CUGBP1-S302G mutant accumulates in cytoplasmic aggregates. A) Structure of wild-type and GFP-CUGBP1 mutants Ser-28A and Ser-302G. Green box indicates GFP fusion part; gray circles indicate sites of phosphorylation; blue boxes indicate RNA binding domains within CUGBP1. B) Intracellular localization of the CUGBP1 molecule with mutant phosphorylation sites. Wild-type, S28A, and S302G mutants of GFP-CUGBP1 were transfected into control human myoblasts, and their intracellular localization was determined by fluorescence analysis. Typical pictures are shown. Green, GFP-CUGBP1; blue, nuclei stained with DAPI. View is ×100. C) Transiently transfected GFP-CUGBP1 localizes in cytoplasmic aggregates of DM1 myoblasts. Control and DM1 myoblasts were transfected with GFP-CUGBP1. Transfected cells were examined by fluorescence analysis. Average percentages of cells containing GFP-CUGBP1-positive aggregates were calculated based on 3 experiments, counting transfected cells as 100%. D) A portion of CUGBP1-positive aggregates in DM1 myoblasts contains DMPK mRNA. Left to right: IF with antibodies to CUGBP1 (green), FISH with CAG probe (red), merge of CUG and CUGBP1 signals, merge of CUG signal and DAPI. White arrows indicate examples of CUGBP1 aggregates containing DMPK mRNA; yellow arrowheads indicate CUGBP1 signals that are not colocalized with DMPK mRNA.

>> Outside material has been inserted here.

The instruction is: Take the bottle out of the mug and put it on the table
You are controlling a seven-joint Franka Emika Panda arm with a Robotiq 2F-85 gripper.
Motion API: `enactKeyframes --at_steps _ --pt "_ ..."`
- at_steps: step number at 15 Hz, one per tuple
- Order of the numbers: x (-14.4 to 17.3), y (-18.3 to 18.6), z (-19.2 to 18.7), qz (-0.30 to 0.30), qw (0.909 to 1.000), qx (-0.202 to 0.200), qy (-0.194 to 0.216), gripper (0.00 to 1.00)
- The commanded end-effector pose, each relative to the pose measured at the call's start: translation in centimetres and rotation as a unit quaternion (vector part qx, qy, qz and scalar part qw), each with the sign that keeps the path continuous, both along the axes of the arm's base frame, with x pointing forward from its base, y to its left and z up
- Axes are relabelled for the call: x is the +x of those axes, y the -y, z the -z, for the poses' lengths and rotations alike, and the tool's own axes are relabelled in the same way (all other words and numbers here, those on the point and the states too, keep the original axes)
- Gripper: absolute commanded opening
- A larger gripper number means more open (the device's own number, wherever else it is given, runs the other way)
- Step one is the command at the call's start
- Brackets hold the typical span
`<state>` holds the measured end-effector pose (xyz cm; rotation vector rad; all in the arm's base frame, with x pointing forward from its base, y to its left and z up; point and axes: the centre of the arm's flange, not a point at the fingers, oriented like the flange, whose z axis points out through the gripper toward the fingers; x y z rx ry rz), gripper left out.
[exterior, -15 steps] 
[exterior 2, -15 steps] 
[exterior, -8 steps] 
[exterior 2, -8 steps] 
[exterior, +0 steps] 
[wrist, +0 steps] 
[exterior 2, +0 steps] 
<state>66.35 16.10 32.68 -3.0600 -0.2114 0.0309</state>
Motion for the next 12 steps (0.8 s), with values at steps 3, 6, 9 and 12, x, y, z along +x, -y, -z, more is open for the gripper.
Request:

To determine whether endogenous CUGBP1 is associated with SGs in DM1 under physiologically relevant concentrations, we examined CUGBP1 distribution in DM1 myoblasts by IF analysis. We found that the endogenous CUGBP1 forms large complexes in DM1 myoblasts (Fig. 4D). FISH analysis with the CAG probe showed that certain CUGBP1-positive complexes contain DMPK mRNA, whereas significant amounts of CUGBP1 complexes are DMPK mRNA-free (Fig. 4D). Based on data in Figs. 1, 3, and 4B, C, we suggest that these complexes are SGs containing a translation inactive form of CUGBP1 (unph-S302-CUGBP1).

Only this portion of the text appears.